The Hartberg megalithic tomb is an archaeological site of the late Neolithic Age, near Schankweiler and about 10 km south-west of Bitburg, in Rhineland-Palatinate, Germany, near the border with Luxemburg.

==Description==
The site, on the western slope of the Hartberg north of Schankweiler, dates from around 3000 BC. It is the only Neolithic tomb of this type in Rhineland-Palatiate. It is a gallery grave, with two chambers, formed from sandstone slabs and blocks, the main chamber measuring around 2 by 1.2 m. The entrance to the tomb is an incomplete slab with part of a circular opening about 70 cm in diameter. There is the lower half of a slab separating the main chamber and a poorly preserved antechamber. There were originally roof slabs, and the grave was probably once covered with a mound.

===Excavation===
There has been excavation of the site.

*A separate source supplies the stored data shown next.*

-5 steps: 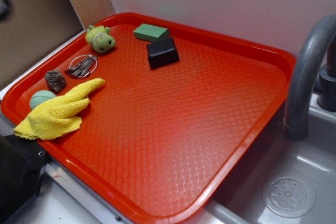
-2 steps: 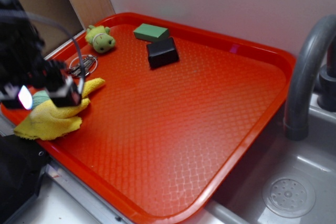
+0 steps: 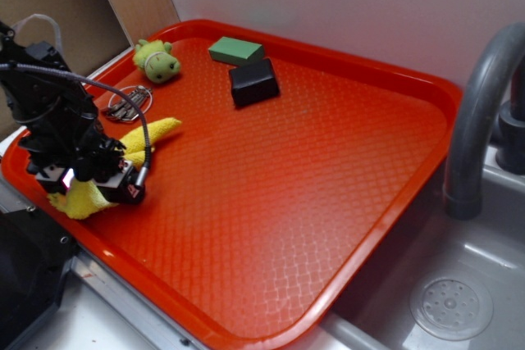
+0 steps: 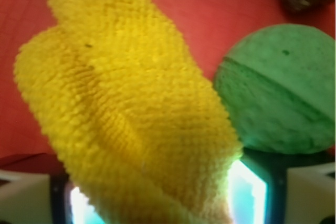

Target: Grab the yellow cloth.

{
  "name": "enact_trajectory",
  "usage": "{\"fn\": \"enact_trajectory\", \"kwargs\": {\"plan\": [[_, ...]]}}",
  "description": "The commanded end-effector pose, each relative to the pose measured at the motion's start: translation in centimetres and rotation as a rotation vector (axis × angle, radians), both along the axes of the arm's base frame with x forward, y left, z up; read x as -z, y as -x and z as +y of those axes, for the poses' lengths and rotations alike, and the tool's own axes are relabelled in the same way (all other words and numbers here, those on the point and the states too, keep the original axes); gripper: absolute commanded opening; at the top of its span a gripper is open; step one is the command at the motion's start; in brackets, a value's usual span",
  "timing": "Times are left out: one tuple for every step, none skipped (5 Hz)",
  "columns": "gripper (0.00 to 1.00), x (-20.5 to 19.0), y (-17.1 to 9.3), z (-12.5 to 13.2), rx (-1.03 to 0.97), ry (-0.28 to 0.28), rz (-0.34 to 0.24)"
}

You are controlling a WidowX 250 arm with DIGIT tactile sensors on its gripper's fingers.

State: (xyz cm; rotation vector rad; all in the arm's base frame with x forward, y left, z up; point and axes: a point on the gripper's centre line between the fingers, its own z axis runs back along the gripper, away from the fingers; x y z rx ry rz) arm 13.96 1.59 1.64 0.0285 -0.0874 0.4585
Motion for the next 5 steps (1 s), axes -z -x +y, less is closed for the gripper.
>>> {"fn": "enact_trajectory", "kwargs": {"plan": [[0.00,-3.8,-1.1,0.2,0.052,-0.067,-0.019],[0.00,-8.9,-3.4,-0.6,0.177,0.005,-0.067],[0.00,-14.0,-6.1,-2.4,0.283,-0.056,-0.133],[0.00,-19.0,-7.3,-4.0,0.362,-0.031,-0.122],[0.00,-23.9,-7.2,-4.7,0.388,-0.033,-0.088]]}}
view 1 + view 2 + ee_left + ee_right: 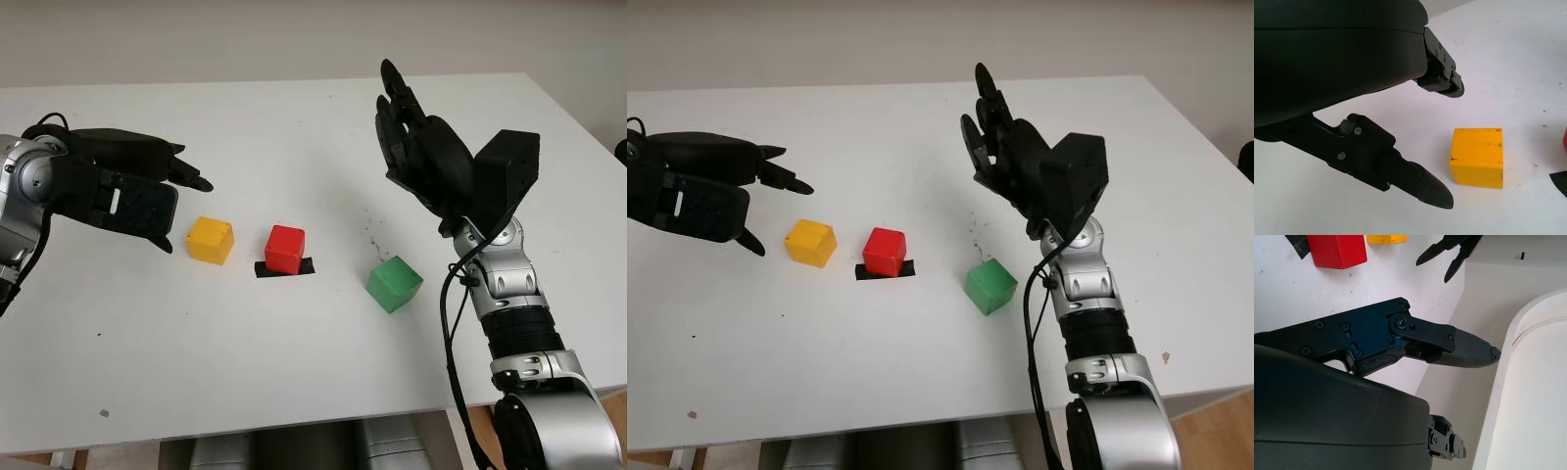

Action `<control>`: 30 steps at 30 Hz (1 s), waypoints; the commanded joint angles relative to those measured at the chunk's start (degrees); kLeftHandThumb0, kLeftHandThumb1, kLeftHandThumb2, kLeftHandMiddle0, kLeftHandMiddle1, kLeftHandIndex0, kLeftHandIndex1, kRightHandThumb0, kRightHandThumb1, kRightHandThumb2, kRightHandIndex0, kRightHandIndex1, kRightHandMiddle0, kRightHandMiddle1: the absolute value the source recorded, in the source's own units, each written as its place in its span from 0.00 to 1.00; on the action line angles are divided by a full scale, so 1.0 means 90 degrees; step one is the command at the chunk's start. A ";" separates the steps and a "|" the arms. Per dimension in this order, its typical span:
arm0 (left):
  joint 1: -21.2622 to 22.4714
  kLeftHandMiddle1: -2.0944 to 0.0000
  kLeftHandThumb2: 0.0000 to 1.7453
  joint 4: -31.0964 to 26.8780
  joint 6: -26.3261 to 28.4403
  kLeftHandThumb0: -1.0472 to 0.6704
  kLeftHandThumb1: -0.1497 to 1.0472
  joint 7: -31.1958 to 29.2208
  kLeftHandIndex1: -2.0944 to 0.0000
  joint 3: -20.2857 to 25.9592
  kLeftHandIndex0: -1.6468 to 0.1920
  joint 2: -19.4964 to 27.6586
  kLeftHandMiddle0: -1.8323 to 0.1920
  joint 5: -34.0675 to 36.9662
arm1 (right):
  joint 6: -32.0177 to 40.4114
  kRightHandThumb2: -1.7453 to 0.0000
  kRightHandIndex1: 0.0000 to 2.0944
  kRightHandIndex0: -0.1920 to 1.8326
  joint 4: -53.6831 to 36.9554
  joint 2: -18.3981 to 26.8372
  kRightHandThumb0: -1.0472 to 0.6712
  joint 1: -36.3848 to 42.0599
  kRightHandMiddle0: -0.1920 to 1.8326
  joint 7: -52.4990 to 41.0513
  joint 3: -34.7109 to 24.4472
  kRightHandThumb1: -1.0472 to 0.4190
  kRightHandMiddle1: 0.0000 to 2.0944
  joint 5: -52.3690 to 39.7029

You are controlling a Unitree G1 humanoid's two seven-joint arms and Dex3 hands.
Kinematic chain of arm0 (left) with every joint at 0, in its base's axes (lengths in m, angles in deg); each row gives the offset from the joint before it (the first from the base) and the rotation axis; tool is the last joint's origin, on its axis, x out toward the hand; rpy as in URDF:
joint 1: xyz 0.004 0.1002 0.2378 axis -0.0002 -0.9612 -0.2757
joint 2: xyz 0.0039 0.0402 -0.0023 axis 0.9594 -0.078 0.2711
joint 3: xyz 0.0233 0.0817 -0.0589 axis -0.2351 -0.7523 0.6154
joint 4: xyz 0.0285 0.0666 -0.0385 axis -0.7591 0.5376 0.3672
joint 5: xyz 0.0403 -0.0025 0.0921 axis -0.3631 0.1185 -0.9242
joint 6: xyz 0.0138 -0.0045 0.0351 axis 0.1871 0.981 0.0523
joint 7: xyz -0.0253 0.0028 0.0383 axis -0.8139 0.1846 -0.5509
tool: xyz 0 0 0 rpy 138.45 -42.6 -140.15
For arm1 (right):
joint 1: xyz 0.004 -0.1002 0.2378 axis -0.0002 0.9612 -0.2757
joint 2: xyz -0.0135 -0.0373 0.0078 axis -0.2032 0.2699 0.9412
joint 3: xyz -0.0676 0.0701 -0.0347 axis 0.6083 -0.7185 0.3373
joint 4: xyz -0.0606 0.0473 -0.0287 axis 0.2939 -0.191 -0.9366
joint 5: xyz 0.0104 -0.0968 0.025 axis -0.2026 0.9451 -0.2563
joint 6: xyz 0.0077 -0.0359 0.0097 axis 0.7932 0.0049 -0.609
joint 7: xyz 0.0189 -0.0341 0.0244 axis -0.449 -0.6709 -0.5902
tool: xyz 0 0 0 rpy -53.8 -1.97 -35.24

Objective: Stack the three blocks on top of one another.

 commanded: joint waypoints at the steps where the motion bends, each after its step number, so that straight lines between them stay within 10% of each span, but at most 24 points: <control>1: 0.0086 0.97 0.03 -0.0092 -0.0068 0.24 0.82 0.0090 0.97 -0.0042 0.70 0.0005 0.95 -0.0060 | -0.0043 0.62 0.01 0.00 -0.0086 0.0020 0.21 -0.0018 0.01 0.0010 -0.0020 0.00 0.01 -0.0025; 30: -0.0434 0.98 0.03 0.0298 -0.0706 0.17 0.86 0.1382 0.97 -0.0442 0.70 -0.0371 0.95 -0.0752 | -0.0001 0.61 0.01 0.00 -0.0148 0.0051 0.20 0.0007 0.00 0.0015 -0.0028 0.00 0.00 -0.0030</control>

Bones and pottery sherds were found in the tomb, and flint knives, flint arrowheads and pottery sherds were discovered outside; these suggested a date of about 3000 BC. There was a small beaker in the tomb, with "barbed-wire" decoration, of the early Bronze Age, suggesting that the site was in use, perhaps with interruptions, for around 1,000 years. A long stone stele was found in the tomb, which may have stood above the mound.

Slabs from the tomb were later used in the early Iron Age to build a house nearby. During the Roman period or later there was quarrying from the rocky ground that forms the western wall of the tomb.